» TASK BRIEF
From the entries that follow, report every line in which "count" occurs.
*** Opening SUPPLIED MATERIAL ***
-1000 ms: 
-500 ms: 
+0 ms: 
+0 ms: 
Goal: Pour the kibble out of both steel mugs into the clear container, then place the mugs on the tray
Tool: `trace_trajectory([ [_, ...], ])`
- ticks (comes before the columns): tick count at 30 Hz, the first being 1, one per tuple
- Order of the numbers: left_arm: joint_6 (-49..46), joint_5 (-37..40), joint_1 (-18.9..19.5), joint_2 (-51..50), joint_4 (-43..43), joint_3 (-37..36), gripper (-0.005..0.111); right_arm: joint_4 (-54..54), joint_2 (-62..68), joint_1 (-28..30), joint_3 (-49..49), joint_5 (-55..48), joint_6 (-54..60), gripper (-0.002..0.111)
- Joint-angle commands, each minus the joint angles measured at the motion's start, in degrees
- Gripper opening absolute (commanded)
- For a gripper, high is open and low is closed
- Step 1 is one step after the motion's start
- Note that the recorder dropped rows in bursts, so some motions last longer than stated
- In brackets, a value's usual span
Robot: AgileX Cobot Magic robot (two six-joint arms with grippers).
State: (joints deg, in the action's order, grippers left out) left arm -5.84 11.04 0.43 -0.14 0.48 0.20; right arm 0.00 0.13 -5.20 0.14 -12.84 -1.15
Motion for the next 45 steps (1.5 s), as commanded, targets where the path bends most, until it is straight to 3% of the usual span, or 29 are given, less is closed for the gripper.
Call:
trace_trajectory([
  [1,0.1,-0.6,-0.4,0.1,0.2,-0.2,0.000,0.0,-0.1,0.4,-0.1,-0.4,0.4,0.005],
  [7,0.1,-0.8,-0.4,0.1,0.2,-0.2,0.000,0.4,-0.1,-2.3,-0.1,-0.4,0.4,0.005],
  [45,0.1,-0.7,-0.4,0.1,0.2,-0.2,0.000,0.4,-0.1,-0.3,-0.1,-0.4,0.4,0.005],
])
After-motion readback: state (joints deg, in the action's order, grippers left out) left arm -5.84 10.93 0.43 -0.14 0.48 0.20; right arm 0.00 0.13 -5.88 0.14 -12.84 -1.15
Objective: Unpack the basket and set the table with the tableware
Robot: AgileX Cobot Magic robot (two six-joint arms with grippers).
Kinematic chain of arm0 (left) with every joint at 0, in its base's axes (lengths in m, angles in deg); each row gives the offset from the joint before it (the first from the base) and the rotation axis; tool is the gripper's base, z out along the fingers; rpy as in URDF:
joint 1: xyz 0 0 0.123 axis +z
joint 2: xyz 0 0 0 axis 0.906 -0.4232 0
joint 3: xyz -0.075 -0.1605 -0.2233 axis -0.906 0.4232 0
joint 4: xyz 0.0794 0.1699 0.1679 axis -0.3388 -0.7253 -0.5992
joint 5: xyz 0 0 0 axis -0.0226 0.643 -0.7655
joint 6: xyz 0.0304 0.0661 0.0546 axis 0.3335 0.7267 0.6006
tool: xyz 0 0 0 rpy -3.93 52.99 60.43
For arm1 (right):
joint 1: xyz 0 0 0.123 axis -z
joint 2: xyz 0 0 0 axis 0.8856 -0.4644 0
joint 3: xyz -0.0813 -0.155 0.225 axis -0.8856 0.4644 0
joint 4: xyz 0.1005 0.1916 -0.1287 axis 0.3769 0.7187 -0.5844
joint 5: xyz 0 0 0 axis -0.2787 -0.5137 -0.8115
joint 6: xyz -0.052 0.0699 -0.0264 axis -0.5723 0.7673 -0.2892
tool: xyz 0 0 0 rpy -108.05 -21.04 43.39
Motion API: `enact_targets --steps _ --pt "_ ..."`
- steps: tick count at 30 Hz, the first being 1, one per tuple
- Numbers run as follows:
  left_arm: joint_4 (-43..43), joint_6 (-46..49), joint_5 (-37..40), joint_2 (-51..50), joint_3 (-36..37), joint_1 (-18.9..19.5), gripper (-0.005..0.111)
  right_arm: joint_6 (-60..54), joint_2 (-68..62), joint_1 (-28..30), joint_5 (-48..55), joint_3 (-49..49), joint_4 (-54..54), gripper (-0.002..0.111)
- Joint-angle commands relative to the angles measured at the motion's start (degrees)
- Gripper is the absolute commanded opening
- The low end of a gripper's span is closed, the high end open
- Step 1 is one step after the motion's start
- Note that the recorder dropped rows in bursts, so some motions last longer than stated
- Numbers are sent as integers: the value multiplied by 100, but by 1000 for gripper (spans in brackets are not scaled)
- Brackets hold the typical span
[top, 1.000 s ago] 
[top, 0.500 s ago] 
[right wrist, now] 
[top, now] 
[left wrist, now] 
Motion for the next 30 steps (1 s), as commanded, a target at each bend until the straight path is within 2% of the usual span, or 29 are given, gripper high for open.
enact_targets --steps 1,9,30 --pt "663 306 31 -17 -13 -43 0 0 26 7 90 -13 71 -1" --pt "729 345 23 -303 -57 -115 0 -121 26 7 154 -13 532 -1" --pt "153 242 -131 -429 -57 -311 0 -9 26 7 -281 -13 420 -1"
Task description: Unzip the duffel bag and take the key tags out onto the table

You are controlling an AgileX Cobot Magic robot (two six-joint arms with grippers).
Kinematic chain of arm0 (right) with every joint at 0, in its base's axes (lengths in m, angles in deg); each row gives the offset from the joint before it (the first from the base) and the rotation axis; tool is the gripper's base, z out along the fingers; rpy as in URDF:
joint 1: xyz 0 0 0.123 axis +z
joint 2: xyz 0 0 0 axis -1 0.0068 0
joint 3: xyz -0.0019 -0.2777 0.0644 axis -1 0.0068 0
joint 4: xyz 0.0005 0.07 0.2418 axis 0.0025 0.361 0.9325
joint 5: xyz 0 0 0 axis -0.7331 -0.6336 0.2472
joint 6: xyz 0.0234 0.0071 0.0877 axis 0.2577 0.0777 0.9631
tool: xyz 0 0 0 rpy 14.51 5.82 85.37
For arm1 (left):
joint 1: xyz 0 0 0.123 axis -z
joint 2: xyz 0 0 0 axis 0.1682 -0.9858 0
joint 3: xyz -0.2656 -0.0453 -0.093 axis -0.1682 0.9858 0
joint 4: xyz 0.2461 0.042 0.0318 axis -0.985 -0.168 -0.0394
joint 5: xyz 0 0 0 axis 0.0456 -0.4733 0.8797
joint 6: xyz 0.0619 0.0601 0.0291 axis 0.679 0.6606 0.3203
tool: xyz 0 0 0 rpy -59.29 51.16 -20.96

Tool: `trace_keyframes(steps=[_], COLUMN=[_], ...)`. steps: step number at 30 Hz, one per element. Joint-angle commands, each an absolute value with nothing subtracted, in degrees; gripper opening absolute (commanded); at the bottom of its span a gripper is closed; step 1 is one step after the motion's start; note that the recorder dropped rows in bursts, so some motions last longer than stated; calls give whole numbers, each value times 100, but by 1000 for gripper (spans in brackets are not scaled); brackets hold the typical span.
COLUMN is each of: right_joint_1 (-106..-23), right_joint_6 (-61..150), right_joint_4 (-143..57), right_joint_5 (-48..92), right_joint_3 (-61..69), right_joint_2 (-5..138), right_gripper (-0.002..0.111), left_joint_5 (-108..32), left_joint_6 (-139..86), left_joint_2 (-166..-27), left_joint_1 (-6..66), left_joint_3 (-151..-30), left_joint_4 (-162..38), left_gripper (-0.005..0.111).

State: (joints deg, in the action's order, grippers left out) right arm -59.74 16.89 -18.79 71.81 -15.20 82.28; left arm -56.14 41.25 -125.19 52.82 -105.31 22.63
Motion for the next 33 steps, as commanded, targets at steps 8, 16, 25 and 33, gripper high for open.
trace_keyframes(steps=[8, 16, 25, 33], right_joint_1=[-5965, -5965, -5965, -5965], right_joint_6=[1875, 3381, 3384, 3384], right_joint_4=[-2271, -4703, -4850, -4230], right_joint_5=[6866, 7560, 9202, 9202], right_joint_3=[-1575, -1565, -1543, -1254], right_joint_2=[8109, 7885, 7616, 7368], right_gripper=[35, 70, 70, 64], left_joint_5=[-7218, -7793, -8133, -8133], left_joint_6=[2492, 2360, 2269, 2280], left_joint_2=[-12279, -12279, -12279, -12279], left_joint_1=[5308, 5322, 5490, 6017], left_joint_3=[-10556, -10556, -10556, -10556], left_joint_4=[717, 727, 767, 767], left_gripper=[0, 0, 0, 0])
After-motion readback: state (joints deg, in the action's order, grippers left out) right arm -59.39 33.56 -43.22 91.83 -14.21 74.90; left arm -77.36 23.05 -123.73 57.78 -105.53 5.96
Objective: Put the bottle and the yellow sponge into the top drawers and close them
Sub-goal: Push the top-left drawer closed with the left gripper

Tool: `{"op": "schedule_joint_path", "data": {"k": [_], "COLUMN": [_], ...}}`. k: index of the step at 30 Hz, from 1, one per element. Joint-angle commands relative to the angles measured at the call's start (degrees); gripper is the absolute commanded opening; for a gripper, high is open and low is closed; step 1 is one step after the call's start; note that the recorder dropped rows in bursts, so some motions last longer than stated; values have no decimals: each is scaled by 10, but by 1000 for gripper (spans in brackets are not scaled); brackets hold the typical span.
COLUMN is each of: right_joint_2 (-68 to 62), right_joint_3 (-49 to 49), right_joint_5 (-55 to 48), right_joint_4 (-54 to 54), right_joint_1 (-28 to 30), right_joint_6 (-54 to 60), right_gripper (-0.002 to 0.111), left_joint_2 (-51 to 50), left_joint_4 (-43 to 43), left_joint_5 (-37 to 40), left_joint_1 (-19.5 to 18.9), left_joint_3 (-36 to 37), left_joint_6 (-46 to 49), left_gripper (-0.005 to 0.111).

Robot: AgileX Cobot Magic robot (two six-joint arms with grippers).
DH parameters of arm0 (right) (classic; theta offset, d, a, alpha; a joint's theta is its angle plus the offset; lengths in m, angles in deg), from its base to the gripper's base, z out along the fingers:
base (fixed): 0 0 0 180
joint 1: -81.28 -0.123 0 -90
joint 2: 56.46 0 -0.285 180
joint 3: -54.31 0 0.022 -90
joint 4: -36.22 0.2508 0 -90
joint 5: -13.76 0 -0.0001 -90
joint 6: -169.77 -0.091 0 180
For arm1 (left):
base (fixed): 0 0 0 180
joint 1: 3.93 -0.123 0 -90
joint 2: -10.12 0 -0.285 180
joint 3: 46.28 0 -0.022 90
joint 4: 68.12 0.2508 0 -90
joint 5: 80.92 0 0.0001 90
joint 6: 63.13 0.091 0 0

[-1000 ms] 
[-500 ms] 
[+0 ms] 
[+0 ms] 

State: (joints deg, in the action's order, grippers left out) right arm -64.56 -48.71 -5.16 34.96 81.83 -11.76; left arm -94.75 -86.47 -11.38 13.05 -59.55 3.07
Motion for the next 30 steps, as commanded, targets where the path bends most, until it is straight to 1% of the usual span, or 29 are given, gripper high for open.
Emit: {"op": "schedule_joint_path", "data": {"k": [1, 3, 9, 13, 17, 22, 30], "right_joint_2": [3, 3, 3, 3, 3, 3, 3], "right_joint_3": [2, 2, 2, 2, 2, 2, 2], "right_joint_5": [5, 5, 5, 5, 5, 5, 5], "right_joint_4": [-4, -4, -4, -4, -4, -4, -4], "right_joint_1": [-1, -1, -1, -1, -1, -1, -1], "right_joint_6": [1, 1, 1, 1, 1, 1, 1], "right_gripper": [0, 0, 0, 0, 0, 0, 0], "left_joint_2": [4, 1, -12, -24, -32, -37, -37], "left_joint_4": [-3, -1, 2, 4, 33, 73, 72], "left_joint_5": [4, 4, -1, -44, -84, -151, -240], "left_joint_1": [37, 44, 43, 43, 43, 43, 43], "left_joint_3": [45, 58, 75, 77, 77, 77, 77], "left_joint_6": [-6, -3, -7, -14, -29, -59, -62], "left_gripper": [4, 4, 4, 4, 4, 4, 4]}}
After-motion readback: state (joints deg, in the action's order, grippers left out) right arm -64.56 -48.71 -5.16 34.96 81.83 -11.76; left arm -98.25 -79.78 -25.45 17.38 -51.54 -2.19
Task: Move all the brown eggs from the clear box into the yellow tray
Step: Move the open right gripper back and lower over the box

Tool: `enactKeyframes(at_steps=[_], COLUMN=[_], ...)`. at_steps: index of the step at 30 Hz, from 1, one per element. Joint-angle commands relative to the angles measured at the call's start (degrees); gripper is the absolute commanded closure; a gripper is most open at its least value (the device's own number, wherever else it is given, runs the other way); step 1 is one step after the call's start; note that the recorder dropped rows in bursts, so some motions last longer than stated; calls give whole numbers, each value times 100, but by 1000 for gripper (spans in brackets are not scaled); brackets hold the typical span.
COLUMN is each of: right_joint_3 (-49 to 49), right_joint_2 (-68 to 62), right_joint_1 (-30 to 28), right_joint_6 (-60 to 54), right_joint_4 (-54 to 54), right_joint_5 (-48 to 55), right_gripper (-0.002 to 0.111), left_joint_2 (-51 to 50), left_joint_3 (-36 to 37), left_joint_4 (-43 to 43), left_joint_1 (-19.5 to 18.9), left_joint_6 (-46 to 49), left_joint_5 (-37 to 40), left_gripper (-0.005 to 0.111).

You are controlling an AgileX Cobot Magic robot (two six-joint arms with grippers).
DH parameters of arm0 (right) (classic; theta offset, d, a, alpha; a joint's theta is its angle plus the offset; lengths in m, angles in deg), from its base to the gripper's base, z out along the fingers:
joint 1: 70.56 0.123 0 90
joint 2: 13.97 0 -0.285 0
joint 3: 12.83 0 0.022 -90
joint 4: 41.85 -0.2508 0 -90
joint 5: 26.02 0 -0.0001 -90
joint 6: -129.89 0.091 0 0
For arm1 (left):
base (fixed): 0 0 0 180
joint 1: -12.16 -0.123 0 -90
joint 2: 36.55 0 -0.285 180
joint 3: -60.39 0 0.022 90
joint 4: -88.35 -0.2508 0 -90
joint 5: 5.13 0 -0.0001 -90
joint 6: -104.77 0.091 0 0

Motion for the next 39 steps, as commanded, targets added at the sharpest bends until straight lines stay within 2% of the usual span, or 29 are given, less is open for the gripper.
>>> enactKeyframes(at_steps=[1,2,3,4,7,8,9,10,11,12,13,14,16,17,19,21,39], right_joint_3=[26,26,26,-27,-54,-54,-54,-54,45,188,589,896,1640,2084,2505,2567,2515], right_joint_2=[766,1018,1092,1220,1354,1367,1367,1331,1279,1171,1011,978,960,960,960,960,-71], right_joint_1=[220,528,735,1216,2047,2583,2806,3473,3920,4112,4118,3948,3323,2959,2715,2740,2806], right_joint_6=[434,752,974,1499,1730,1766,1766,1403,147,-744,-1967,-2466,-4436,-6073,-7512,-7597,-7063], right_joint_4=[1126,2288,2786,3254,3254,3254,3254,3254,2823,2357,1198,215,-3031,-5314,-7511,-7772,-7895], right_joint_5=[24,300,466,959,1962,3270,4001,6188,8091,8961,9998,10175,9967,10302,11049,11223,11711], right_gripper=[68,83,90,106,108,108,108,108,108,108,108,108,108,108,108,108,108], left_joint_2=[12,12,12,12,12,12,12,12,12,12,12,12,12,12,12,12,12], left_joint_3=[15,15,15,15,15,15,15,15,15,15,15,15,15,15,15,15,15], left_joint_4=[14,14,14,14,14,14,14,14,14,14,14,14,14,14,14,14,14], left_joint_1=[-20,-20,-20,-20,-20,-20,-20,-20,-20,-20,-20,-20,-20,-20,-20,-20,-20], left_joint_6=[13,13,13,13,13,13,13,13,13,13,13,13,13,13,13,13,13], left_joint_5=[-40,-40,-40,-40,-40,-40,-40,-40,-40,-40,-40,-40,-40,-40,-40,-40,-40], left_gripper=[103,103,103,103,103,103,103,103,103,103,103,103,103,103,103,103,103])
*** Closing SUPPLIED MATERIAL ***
» TASK RESULT
- ticks (comes before the columns): tick count at 30 Hz, the first being 1, one per tuple
- steps: tick count at 30 Hz, the first being 1, one per tuple

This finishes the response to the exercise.